Google "a Touch of Evil opening shot" and you'll see some of the most famous footage ever shot. That, my friend is at least three minutes of continuous, no edits, movie that takes you from a guy placing a bomb under a car, to following the car down the street, to engaging in not two but three conversations, to the bomb actually going off. It involves an incredibly complicated choreography of camera, vehicle, and actor movements in a beautiful swirling dance of mystery and ramping tension. Google it, or YouTube it. You won't be disappointed.

Another of my favorite shots is in the first Jaws movie, when Roy Scheider realizes that he shouldn't have let people go back into the water on the 4th of July after all. His face gets larger in the shot, while the background falls away at the same time.

All at once, in one three-second shot, you see his panic and isolation as he realizes that someone is getting killed by the shark because of Roy's bad judgment. It's a terrific shot, and shoots the tension right through the roof. Now we feel the panic, and we feel his angst.

Wait, what? We zoom in on his face, but zoom out on the background? In the same shot?

It's called a dolly zoom. The camera is mounted on a dolly, and rolled directly towards the actor to make him larger in the frame. At the same time, the cameraman zooms out on the shot, making him and the background smaller in the frame. Since we're focused on the actor, and since the dolly moves in concert with the zoom, the background seems to fall away.

You can do the same thing with your own video. You can park your cameraman in a wheelchair. You can lay track for a legitimate dolly. It takes some planning, and burns a ton of footage until you get it right, but it's a cool shot.

You can, as we have done here, also do it in post production. This was done with inexpensive software (Movie Edit Pro 2015, which cost around $50 in 2015), and two still shots taken from Google.  Both are stock photos, clipped from a browser without permission.

To make the shot, the actor and his chair were cut from their background and placed on a green matte. The finished composition was laid over the still of the living room, and then chroma-keyed to release the green.  By increasing the size of the composition, and reducing the size of the living room, you get that same dolly zoom effect. 

You might be able to do this in Microsoft's Movie Maker, although you would probably need to make a PNG of the actor with a transparent background instead of using chroma key.

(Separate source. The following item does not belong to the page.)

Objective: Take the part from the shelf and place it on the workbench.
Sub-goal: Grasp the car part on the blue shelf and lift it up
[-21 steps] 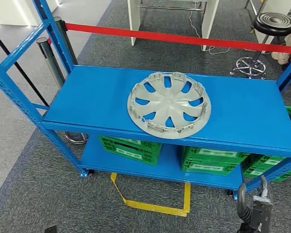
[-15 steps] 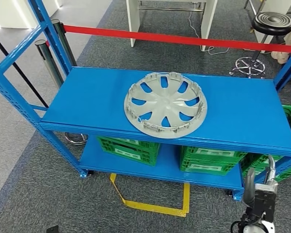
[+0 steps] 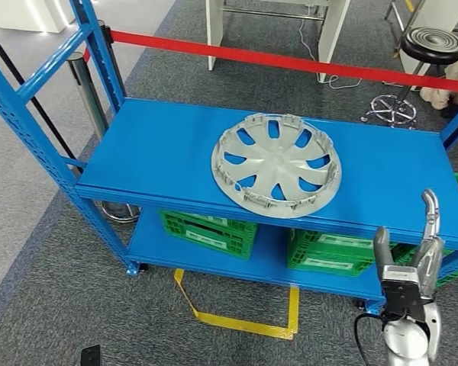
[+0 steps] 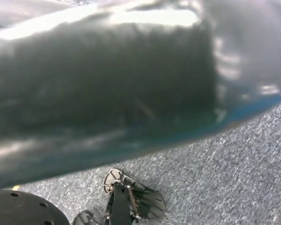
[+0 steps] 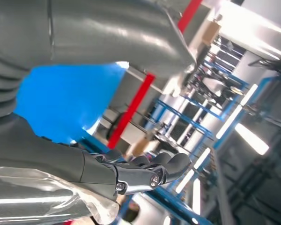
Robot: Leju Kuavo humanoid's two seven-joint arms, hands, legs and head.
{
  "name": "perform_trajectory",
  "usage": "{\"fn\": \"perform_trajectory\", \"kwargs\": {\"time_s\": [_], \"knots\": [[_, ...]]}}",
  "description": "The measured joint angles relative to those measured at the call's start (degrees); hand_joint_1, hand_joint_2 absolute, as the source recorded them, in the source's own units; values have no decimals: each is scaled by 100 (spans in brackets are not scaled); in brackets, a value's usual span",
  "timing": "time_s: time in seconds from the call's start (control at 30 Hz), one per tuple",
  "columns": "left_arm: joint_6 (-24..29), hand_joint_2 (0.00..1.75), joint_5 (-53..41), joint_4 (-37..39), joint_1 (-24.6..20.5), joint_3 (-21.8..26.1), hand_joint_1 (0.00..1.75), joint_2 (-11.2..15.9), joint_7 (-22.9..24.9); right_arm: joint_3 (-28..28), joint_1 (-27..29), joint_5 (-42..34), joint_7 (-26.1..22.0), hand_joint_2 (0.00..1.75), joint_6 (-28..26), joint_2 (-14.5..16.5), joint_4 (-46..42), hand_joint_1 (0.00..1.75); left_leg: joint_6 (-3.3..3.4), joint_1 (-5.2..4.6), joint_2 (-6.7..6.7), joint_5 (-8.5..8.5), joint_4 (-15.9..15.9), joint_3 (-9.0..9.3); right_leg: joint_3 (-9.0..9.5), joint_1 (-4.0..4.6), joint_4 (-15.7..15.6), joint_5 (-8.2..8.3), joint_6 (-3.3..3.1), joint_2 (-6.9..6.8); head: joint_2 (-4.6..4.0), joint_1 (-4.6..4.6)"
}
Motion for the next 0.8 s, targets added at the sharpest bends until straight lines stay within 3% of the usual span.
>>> {"fn": "perform_trajectory", "kwargs": {"time_s": [0.03, 0.07, 0.17, 0.23, 0.3, 0.37, 0.4, 0.47, 0.53, 0.57, 0.6, 0.67, 0.7, 0.8], "knots": [[2, 0, -9, 5, 3, 1, 0, -3, -4, 17, 1, 10, -34, 44, -56, -9, -1, 0, 3, -4, -1, -1, 2, 1, -90, 1, 160, 3, 7, 0, 0, -1], [3, 0, -18, 9, 3, 1, 0, -3, -7, 32, 3, 14, -57, 0, -105, -13, -7, 0, 3, -6, -3, -3, 6, 2, -71, 1, 93, 121, 9, -1, 0, -1], [6, 0, -56, 20, -5, 2, 0, -3, -17, 68, -2, 16, -80, 0, -172, -38, -83, 0, -29, -18, -10, -23, 49, -4, 428, 4, -985, 684, -19, -7, 0, 0], [3, 0, -74, 26, -8, 2, 0, -4, -26, 87, 16, 17, -81, 87, -183, -55, -144, 0, -76, -41, -11, -31, 81, -34, 637, 14, -1395, 758, -70, -3, 0, -6], [0, 0, -83, 31, -5, 2, 0, -4, -28, 95, 64, 21, -81, 175, -195, -60, -188, 0, -121, -48, -11, -23, 90, -54, 666, 16, -1434, 745, -126, 6, 0, -12], [-1, 0, -90, 34, -5, 2, 0, -5, -28, 97, 104, 26, -80, 175, -199, -63, -243, 0, -175, -38, -10, -120, 214, -98, 678, -3, -1457, 766, -174, 1, 0, -23], [-1, 0, -91, 34, -7, 2, 0, -5, -29, 98, 113, 29, -74, 175, -196, -64, -272, 0, -208, -28, -11, -255, 426, -184, 688, -15, -1468, 773, -205, -7, 0, -31], [1, 0, -89, 34, -4, 2, 0, -4, -29, 102, 129, 38, -47, 175, -181, -66, -305, 0, -280, 4, -11, -614, 1142, -493, 694, -17, -1469, 769, -251, -18, 0, -45], [3, 0, -87, 34, 5, 2, 0, -3, -29, 106, 161, 55, -29, 87, -156, -65, -309, 0, -346, 48, -11, -761, 1667, -729, 697, -19, -1467, 764, -272, -21, 0, -45], [6, 0, -87, 34, 7, 2, 0, -2, -29, 113, 179, 65, -32, 44, -141, -65, -314, 0, -377, 75, -10, -671, 1637, -717, 700, -24, -1463, 761, -274, -18, 0, -45], [10, 0, -92, 34, 7, 2, 0, -1, -27, 125, 198, 75, -38, 0, -118, -67, -321, 0, -410, 108, -10, -486, 1392, -605, 707, -32, -1454, 755, -273, -14, 0, -45], [16, 0, -116, 39, -1, 2, 0, -4, -5, 147, 223, 80, -32, 0, -18, -86, -341, 0, -495, 166, -11, -132, 623, -252, 703, -30, -1406, 719, -243, -5, 0, -51], [13, 0, -133, 44, -6, 2, 0, -6, 21, 156, 225, 78, -8, 0, 69, -115, -347, 0, -492, 181, -11, -49, 338, -125, 688, -18, -1375, 699, -220, 1, 0, -55], [-38, 0, -203, 57, -6, -9, 0, -8, 132, 215, 108, 158, 180, 0, 431, -280, -280, 0, -395, 167, -12, -64, 141, -61, 650, 8, -1349, 687, -169, 11, 0, -55]]}}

This effect works great in a still shot, but needs more sophisticated software for moving video. You can use After Effects to mask out the background in the chair shot.  With After Effects, you can actually do the same effect in a live shot against even a moving background. To do it, you make a copy of the shot and place it over the original on your timeline. With a mask, you eliminate the background of the copy, leaving only the foreground. Using the same technique as above, you slowly zoom in on the copy while zooming out on the background. 

No matter what method you use, the shot is a great one, and will truly make your wedding video memorable!